= What this task involves =
Tally up the lines below that carry the word "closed", answering with the figure alone.

= Stored data =
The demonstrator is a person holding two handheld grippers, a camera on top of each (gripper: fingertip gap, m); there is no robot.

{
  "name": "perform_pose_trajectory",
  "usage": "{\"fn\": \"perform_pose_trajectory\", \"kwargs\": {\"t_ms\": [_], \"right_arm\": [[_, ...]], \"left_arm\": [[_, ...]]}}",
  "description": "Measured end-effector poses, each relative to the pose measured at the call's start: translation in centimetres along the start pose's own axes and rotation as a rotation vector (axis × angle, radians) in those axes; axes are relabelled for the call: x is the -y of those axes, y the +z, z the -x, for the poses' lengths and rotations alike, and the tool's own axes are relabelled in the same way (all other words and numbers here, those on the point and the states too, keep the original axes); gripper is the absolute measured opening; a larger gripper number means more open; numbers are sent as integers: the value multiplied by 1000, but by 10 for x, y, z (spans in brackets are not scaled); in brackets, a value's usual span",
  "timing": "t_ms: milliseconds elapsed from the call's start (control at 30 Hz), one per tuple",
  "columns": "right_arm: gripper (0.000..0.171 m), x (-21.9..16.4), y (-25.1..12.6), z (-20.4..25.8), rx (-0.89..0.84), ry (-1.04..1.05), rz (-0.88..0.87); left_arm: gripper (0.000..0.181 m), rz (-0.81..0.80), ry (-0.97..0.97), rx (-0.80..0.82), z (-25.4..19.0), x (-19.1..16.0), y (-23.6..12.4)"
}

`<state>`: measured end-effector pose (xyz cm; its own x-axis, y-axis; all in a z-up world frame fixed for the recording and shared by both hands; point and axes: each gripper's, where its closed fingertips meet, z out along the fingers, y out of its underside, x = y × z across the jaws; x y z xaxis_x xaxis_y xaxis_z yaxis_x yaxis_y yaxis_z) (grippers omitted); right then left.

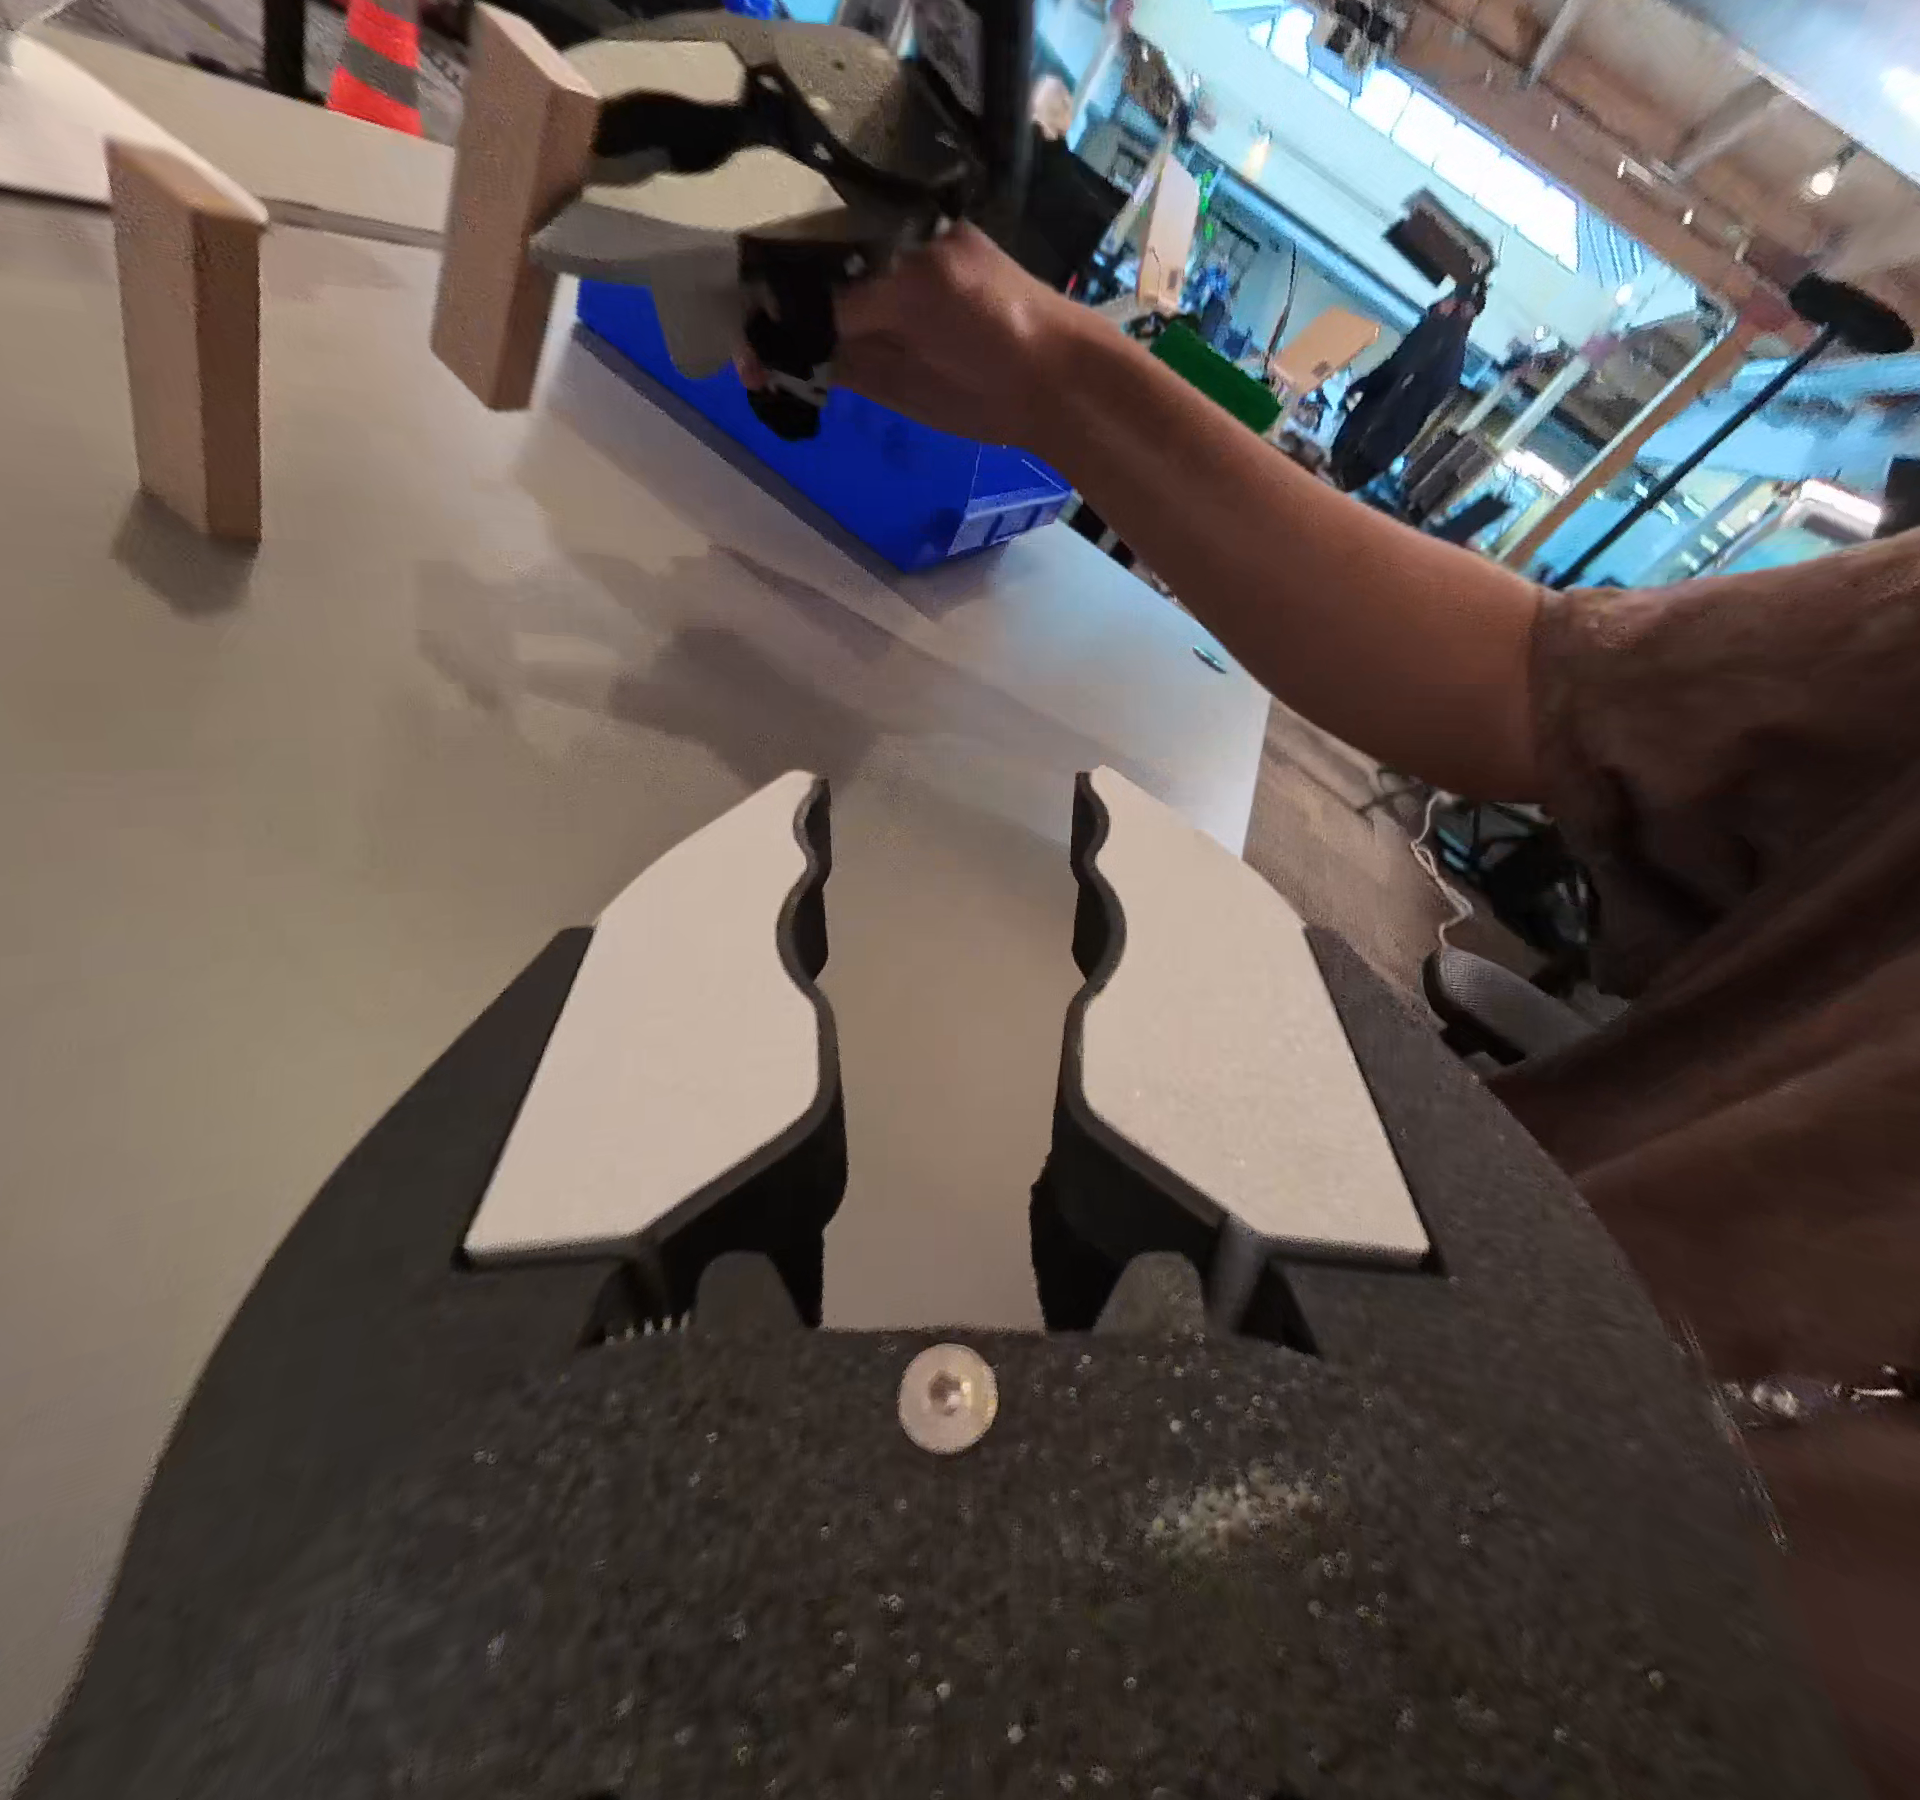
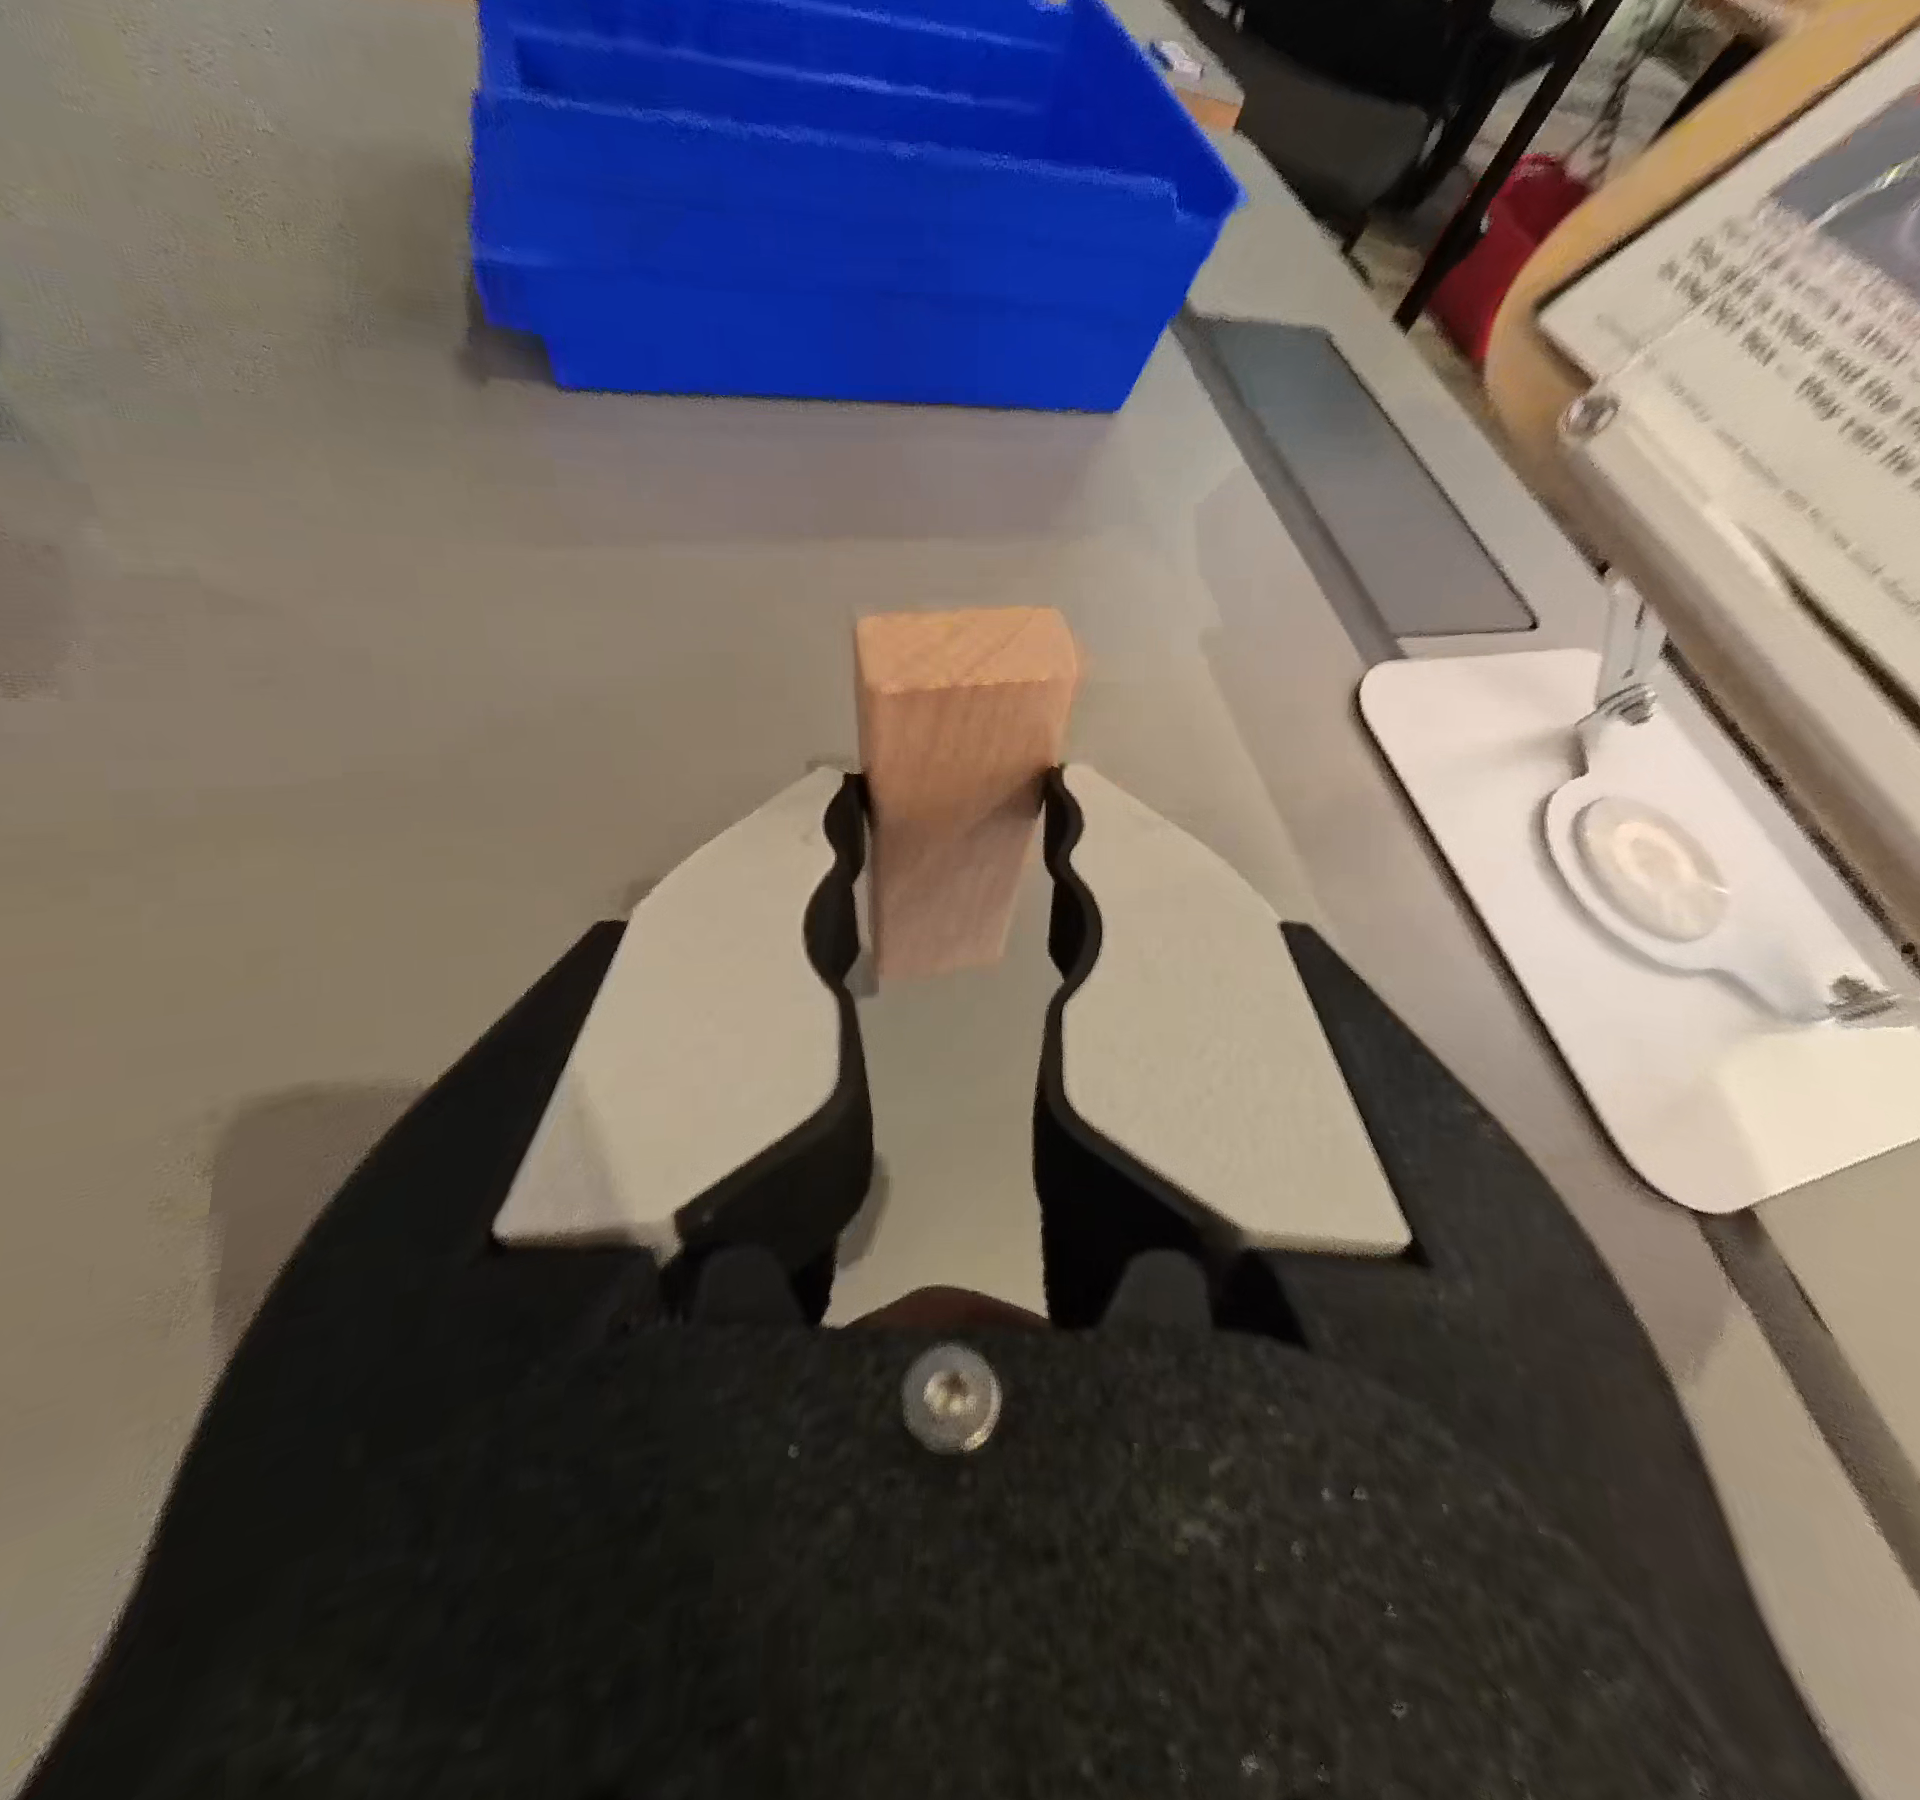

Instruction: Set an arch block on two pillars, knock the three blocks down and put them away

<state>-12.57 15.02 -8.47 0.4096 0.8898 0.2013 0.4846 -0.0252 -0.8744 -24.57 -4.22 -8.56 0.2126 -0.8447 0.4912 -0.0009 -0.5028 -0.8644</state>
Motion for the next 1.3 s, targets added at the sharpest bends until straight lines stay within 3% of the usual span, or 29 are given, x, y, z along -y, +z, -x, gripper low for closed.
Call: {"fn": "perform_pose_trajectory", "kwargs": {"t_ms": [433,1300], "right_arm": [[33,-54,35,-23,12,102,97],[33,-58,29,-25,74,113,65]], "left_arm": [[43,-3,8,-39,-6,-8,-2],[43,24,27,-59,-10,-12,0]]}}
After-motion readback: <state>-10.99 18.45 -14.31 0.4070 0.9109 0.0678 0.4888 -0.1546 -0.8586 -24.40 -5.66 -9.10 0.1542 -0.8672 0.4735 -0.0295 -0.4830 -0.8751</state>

= Output for this exercise =
2